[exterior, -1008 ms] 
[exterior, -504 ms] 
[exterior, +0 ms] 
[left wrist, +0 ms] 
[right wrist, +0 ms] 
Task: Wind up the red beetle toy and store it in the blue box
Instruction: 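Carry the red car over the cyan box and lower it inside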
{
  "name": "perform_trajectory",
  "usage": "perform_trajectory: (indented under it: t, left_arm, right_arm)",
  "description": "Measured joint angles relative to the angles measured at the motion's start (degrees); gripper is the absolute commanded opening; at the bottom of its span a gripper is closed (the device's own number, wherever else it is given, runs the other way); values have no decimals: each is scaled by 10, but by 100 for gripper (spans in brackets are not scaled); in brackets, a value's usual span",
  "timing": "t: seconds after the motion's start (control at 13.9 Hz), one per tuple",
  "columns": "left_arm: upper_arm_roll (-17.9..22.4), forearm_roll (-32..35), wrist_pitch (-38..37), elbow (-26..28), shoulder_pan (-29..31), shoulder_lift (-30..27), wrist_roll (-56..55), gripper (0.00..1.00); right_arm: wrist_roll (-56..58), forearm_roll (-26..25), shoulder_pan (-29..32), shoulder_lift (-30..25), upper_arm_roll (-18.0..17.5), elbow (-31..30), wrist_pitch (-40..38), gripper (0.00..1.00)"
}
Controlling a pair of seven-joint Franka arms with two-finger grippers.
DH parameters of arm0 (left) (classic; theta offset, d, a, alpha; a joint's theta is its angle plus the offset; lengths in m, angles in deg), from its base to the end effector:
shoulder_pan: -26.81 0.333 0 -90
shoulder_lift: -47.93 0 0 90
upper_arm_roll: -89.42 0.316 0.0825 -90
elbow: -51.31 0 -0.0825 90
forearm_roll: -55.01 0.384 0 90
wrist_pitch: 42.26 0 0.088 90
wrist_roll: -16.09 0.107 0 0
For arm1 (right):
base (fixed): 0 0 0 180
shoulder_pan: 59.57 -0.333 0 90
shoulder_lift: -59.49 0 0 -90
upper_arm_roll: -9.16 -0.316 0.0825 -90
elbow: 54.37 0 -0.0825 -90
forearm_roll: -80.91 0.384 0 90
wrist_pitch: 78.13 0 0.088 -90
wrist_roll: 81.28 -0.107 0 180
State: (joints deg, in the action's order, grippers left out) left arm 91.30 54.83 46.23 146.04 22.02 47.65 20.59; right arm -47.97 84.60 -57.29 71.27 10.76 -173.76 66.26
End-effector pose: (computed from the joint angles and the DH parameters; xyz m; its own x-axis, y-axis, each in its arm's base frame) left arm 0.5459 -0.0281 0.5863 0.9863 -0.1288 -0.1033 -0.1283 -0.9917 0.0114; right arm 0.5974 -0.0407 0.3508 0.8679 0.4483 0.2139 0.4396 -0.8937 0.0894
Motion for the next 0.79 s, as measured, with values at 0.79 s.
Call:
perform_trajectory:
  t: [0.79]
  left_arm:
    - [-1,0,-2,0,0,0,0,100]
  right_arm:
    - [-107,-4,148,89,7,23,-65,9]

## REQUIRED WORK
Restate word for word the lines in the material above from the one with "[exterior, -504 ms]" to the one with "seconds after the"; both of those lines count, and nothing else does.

## ANSWER
[exterior, -504 ms] 
[exterior, +0 ms] 
[left wrist, +0 ms] 
[right wrist, +0 ms] 
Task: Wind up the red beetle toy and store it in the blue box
Instruction: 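Carry the red car over the cyan box and lower it inside
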{
  "name": "perform_trajectory",
  "usage": "perform_trajectory: (indented under it: t, left_arm, right_arm)",
  "description": "Measured joint angles relative to the angles measured at the motion's start (degrees); gripper is the absolute commanded opening; at the bottom of its span a gripper is closed (the device's own number, wherever else it is given, runs the other way); values have no decimals: each is scaled by 10, but by 100 for gripper (spans in brackets are not scaled); in brackets, a value's usual span",
  "timing": "t: seconds after the motion's start (control at 13.9 Hz), one per tuple",

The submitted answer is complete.